Update self-hosted Budibase to 3.39.9 now. That closes the file read. It does not undo a read that already happened, and that gap matters more here than usual, because the prize is JWT_SECRET, and a stolen signing secret keeps working after the patch lands. If you cannot rule out that a builder account abused this, rotate everything in /data/.env: the JWT secret, the internal API key, and your database, object-store, and cache passwords. Upgrading alone leaves a forged-token path open, the same way a credential leak keeps paying out until the leaked credentials are changed.

Two more steps shrink the blast radius for next time. Run the container as a non-root user, so a file read is capped at what the app account can open instead of the entire host. And audit who holds the builder or creator role. This is a post-login bug, so the people who can reach the upload are the people you already trusted to build apps, which in many shops is a wider group than it should be.

What to watch in your logs

If you keep request logs, a PWA package upload shows up as a write to the PWA processing route, followed by icon fetches under the app's PWA path. A builder account uploading PWA packages it never used before, or asset responses that are larger than an icon and are not actually images, are worth a second look. None of that replaces patching. It answers the after-the-fact question of whether anyone already tried.

Budibase moves fast and ships fixes fast, and the turnaround here is real. But the same feature failing the same way twice is a signal worth heeding: if you run an internal-tools platform that lets users upload archives, the upload path needs a hard look at symlink handling, not just string validation. Patch to 3.39.9, rotate if you might have been read, and get that container off root.

Frequently asked questions

What is CVE-2026-54352 in Budibase?

CVE-2026-54352 is a critical arbitrary file read in self-hosted Budibase, scored CVSS 9.6. A user with the builder role uploads a progressive web app zip containing a symbolic link, which the server follows to read files such as /data/.env. It is patched in version 3.39.9.

Is Budibase Cloud affected by this bug?

No. Budibase Cloud runs on a sandboxed filesystem and is not affected by CVE-2026-54352. The exposure falls on self-hosted instances, and is worst on the default Docker image because it runs the server process as root, which lets the read reach the entire disk.

Which Budibase versions are vulnerable and what is the fix?

Self-hosted Budibase versions before 3.39.9 are vulnerable. The fix is release 3.39.9, which rejects the symlinked icon path. Upgrade as soon as you can, because the flaw lets a builder reach the server's signing key and forge a global administrator.

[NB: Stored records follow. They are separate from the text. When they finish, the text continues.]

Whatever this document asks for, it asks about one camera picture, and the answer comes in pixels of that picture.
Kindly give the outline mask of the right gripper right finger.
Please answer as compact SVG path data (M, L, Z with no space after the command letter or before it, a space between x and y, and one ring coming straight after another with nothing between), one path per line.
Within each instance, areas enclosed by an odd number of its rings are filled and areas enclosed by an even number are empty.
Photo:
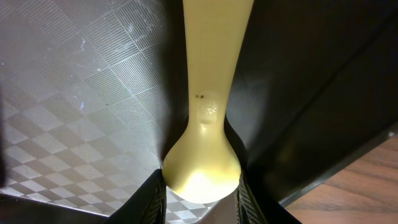
M235 191L237 224L301 224L244 172Z

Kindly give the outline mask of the pale yellow plastic spoon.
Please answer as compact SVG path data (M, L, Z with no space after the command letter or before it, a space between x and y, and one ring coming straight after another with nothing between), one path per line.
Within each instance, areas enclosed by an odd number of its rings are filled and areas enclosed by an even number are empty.
M253 0L183 2L188 71L188 124L167 153L167 187L191 203L231 194L241 176L224 131L229 93Z

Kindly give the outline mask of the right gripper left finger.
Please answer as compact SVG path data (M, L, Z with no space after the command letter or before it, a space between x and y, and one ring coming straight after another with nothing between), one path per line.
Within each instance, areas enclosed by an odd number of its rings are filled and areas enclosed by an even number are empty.
M165 224L166 209L166 184L156 169L103 224Z

What can an attacker actually read?

Any file the server process can open. That includes the /data/.env file with the JWT signing secret, the internal API key, and the database and object-store passwords. On the default container image, which runs as root, it also reaches system files like /etc/shadow.

I already patched. Am I safe?

Patching closes the read but does not undo one that already happened. The flaw exposes JWT_SECRET, and a stolen signing key keeps working after the upgrade. If you cannot rule out abuse by a builder account, rotate the JWT secret, the internal API key, and your database, cache, and object-store passwords.

Who can exploit this vulnerability?

A logged-in user with the builder role, the permission needed to create or edit apps. It is not a pre-authentication bug, so the attacker must already have builder access. In many internal-tools deployments that role is granted widely, which makes the privilege jump from builder to full instance owner the real risk.